**Task to carry out:**
Your task is to transcribe, without alteration, the lines from the top of the material below through the line bearing "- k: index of", inclusive.

-------- Provided data --------

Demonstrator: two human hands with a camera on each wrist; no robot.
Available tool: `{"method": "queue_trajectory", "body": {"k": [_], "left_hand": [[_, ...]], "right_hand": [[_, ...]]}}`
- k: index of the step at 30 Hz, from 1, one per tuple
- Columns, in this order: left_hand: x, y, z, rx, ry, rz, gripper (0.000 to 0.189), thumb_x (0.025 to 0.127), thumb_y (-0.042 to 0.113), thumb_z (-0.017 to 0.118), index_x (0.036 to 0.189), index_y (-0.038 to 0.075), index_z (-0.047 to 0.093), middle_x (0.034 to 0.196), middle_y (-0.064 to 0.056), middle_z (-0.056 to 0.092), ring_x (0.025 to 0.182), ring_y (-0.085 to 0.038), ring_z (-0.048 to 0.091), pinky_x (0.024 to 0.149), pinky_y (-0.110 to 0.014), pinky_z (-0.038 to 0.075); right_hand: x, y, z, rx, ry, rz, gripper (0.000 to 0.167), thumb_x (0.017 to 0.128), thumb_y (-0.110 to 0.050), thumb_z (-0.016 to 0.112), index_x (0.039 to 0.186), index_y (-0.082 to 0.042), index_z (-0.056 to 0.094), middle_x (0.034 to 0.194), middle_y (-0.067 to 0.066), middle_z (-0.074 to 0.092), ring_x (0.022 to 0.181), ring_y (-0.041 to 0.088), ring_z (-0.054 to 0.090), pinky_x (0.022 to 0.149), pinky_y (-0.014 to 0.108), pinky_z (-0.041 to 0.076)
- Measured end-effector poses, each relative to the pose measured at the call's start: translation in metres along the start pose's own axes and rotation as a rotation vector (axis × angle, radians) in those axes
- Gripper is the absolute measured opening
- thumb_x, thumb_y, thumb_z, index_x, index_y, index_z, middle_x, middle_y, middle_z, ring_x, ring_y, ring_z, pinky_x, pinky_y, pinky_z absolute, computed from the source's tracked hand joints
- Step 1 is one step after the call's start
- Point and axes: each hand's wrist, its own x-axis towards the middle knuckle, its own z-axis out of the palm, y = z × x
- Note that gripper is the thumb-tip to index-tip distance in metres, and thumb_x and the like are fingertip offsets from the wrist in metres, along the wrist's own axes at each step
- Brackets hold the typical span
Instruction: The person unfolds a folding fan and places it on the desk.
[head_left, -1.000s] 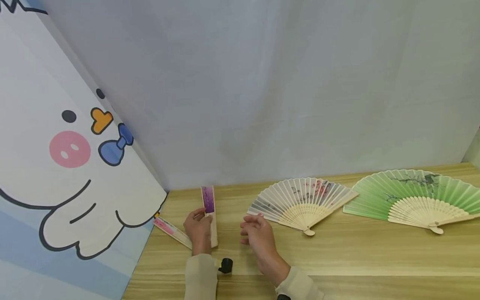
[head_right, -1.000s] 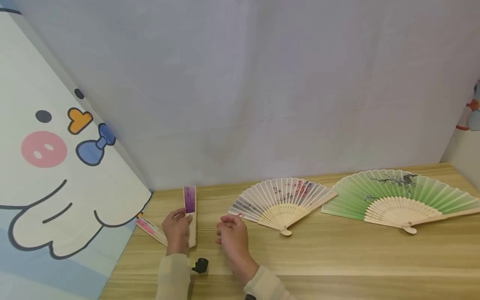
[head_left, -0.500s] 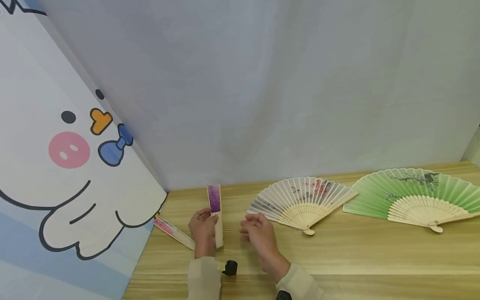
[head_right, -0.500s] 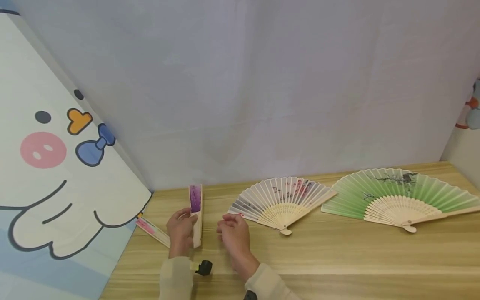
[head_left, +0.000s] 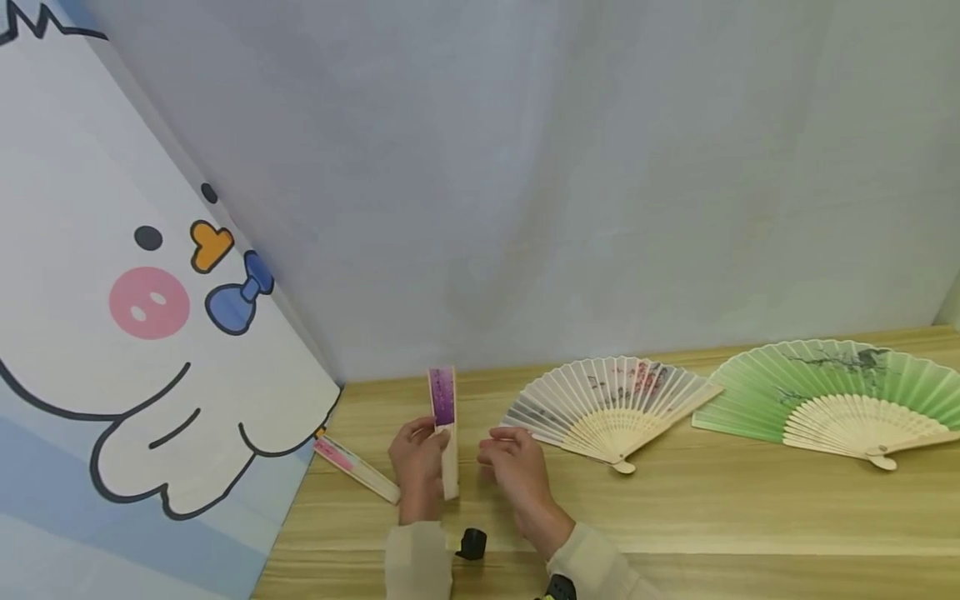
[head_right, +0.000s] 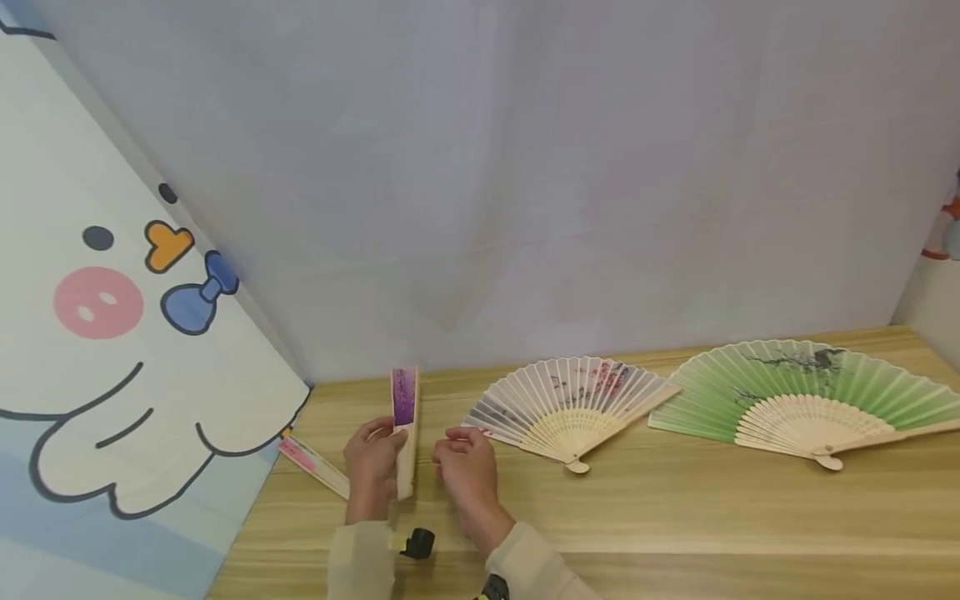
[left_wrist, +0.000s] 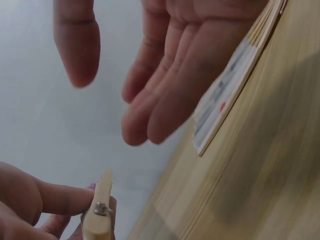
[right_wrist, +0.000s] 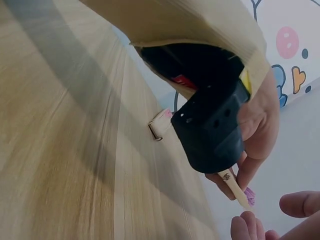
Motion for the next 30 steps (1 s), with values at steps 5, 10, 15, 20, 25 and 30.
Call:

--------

**Response area:**
Demonstrator: two human hands with a camera on each wrist; no robot.
Available tool: `{"method": "queue_trajectory", "body": {"k": [_], "left_hand": [[_, ...]], "right_hand": [[_, ...]]}}`
- k: index of the step at 30 Hz, from 1, one per tuple

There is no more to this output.